__PROBLEM REQUIREMENTS__: Search the records that follow and extract every line containing the string "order".

__SOURCE MATERIAL__:
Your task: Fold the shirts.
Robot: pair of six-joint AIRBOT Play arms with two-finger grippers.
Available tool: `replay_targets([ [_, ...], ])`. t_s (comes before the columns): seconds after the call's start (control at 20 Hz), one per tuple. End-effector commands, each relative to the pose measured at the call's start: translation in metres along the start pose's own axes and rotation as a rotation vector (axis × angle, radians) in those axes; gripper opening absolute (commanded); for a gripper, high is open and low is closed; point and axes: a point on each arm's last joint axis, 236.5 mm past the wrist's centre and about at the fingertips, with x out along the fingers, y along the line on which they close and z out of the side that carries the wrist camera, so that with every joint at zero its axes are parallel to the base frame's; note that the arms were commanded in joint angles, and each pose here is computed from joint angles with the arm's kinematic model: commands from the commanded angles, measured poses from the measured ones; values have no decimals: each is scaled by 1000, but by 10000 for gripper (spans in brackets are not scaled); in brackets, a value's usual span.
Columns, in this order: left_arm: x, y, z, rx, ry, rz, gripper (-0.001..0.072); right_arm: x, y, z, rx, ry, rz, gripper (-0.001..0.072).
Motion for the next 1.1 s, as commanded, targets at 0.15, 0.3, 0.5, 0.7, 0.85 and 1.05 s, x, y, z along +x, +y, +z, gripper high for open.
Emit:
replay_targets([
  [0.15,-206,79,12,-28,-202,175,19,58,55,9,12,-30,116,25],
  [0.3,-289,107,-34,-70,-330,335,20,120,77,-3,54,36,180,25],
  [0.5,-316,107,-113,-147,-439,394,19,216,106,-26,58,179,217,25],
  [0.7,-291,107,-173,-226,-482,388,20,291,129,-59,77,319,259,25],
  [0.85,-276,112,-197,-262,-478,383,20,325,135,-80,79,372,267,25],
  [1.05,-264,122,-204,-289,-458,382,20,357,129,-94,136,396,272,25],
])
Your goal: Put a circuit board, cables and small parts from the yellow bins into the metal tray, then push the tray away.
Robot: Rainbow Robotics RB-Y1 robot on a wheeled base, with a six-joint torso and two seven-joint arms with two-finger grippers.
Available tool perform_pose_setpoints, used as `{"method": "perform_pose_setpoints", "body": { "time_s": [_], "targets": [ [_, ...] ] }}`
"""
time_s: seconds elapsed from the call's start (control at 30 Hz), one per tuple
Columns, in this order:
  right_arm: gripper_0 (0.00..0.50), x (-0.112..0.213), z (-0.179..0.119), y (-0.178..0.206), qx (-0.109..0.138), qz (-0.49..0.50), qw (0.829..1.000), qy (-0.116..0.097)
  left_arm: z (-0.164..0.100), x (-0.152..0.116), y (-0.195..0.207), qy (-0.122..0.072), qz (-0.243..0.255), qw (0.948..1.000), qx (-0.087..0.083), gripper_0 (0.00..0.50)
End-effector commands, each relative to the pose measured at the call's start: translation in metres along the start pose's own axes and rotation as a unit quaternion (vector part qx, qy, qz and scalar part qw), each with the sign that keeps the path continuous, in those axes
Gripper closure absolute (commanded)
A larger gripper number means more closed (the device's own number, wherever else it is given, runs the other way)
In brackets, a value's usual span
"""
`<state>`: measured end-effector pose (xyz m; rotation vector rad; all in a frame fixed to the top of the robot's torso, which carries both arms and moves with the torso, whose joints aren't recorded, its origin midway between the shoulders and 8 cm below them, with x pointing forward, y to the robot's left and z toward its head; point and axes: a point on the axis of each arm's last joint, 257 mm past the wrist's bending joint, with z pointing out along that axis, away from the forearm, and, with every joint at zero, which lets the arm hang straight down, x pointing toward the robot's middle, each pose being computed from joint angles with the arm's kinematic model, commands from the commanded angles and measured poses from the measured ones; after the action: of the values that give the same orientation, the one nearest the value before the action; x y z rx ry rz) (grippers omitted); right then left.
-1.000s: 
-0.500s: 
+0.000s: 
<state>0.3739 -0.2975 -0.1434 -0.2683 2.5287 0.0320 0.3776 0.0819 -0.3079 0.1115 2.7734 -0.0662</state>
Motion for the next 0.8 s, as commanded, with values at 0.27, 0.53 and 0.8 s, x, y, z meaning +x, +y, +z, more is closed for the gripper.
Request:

__PROBLEM SOLUTION__:
Columns, in this order: left_arm: x, y, z, rx, ry, rz, gripper (-0.001..0.072); right_arm: x, y, z, rx, ry, rz, gripper (-0.001..0.072).
Columns, in this order:

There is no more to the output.